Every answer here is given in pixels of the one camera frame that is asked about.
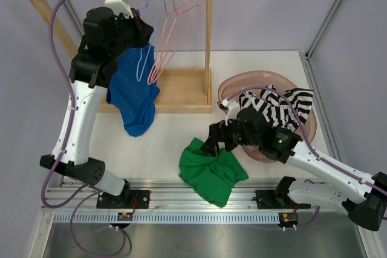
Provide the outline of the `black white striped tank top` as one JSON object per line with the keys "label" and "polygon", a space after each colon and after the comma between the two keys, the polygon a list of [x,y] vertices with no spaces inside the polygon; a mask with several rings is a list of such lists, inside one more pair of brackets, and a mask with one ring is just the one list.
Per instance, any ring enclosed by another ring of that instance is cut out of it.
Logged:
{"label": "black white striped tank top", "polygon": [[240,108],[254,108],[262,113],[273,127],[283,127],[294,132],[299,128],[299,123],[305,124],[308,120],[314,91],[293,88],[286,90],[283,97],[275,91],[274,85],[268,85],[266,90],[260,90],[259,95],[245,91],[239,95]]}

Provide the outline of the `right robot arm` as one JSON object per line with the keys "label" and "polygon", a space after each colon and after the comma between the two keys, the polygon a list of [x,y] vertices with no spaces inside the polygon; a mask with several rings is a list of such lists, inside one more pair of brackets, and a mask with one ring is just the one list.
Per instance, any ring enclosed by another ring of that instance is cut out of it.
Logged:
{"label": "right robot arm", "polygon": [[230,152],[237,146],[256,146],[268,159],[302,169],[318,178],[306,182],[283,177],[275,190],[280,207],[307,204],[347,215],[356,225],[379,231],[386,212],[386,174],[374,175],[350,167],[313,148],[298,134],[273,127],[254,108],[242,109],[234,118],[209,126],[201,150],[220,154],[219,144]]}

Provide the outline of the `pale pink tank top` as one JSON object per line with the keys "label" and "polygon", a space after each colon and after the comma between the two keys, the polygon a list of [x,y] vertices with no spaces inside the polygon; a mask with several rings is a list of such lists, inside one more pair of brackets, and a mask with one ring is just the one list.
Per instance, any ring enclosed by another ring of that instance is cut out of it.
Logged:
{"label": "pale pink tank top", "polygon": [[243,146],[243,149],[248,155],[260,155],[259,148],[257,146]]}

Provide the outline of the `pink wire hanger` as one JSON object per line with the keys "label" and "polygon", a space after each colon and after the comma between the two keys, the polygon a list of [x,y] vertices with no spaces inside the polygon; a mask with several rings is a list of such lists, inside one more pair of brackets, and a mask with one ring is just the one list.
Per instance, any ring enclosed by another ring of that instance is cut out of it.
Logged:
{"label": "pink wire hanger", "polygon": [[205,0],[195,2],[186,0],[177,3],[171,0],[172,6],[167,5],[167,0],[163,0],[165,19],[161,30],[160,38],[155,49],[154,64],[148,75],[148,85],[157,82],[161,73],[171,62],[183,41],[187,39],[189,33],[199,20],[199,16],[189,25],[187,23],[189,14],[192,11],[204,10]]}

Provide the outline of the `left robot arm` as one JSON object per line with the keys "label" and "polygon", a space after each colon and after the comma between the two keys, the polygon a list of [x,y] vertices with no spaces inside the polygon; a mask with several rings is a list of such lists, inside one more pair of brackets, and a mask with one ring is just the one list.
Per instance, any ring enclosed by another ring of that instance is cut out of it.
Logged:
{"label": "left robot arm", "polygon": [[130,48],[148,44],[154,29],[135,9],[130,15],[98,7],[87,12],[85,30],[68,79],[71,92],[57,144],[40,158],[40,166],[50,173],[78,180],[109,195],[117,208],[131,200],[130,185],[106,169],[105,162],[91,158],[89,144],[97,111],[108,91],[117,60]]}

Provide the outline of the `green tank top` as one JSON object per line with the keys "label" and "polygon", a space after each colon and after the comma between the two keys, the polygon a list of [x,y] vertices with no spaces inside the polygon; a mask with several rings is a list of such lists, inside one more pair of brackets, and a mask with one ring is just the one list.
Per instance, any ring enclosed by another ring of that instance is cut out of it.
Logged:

.....

> **What to work on**: Transcribe the records above exactly and drop every picture.

> **Solved exercise**:
Every answer here is given in pixels of the one camera frame that is asked about.
Provide the outline of the `black white striped tank top` as one JSON object per line with the keys "label" and "polygon", a space after each colon and after the comma between the two keys, the polygon a list of [x,y] vertices with no spaces inside the polygon; a mask with several rings is a list of such lists, inside one more pair of brackets, and a mask with one ring is just the one list.
Per instance, any ring enclosed by another ring of that instance is cut out of it.
Logged:
{"label": "black white striped tank top", "polygon": [[240,108],[254,108],[262,113],[273,127],[283,127],[294,132],[299,128],[299,123],[305,124],[308,120],[314,91],[293,88],[286,90],[283,97],[275,91],[274,85],[268,85],[266,90],[260,90],[259,95],[245,91],[239,95]]}

Provide the outline of the `right robot arm` as one JSON object per line with the keys "label" and "polygon", a space after each colon and after the comma between the two keys, the polygon a list of [x,y] vertices with no spaces inside the polygon; a mask with several rings is a list of such lists, inside one more pair of brackets, and a mask with one ring is just the one list.
Per instance, any ring enclosed by another ring of that instance is cut out of it.
Logged:
{"label": "right robot arm", "polygon": [[230,152],[237,146],[256,146],[268,159],[302,169],[318,178],[306,182],[283,177],[275,190],[280,207],[307,204],[347,215],[356,225],[379,231],[386,212],[386,174],[374,175],[350,167],[313,148],[298,134],[273,127],[254,108],[242,109],[234,118],[209,126],[201,150],[220,154],[219,144]]}

Provide the outline of the `pale pink tank top` as one JSON object per line with the keys "label" and "polygon", a space after each colon and after the comma between the two keys, the polygon a list of [x,y] vertices with no spaces inside the polygon; a mask with several rings is a list of such lists, inside one more pair of brackets, and a mask with one ring is just the one list.
Per instance, any ring enclosed by another ring of that instance is cut out of it.
Logged:
{"label": "pale pink tank top", "polygon": [[243,146],[243,149],[248,155],[260,155],[259,148],[257,146]]}

Provide the outline of the `pink wire hanger` as one JSON object per line with the keys "label" and "polygon", a space after each colon and after the comma between the two keys, the polygon a list of [x,y] vertices with no spaces inside the polygon; a mask with several rings is a list of such lists, inside one more pair of brackets, and a mask with one ring is just the one list.
Per instance, any ring enclosed by another ring of that instance is cut out of it.
Logged:
{"label": "pink wire hanger", "polygon": [[205,0],[195,2],[186,0],[177,3],[171,0],[172,6],[167,5],[167,0],[163,0],[165,19],[161,30],[160,38],[155,49],[154,64],[148,75],[148,85],[157,82],[161,73],[171,62],[183,41],[187,39],[189,33],[199,20],[199,16],[189,25],[187,23],[189,14],[192,11],[204,10]]}

Provide the outline of the `left robot arm` as one JSON object per line with the keys "label" and "polygon", a space after each colon and after the comma between the two keys, the polygon a list of [x,y] vertices with no spaces inside the polygon; a mask with several rings is a list of such lists, inside one more pair of brackets, and a mask with one ring is just the one list.
Per instance, any ring enclosed by another ring of that instance is cut out of it.
Logged:
{"label": "left robot arm", "polygon": [[130,48],[148,44],[154,29],[135,9],[130,15],[98,7],[87,12],[85,30],[68,79],[71,92],[57,144],[40,158],[40,166],[50,173],[78,180],[109,195],[117,208],[131,200],[130,185],[106,169],[105,162],[91,158],[89,144],[97,111],[108,91],[117,60]]}

Provide the outline of the `green tank top` as one JSON object per line with the keys "label" and "polygon", a space after each colon and after the comma between the two keys, the polygon a list of [x,y] vertices with no spaces inside the polygon; a mask with several rings is a list of such lists, inside one more pair of brackets, and a mask with one ring is just the one list.
Per instance, any ring enclosed by another ring of that instance is cut out of it.
Logged:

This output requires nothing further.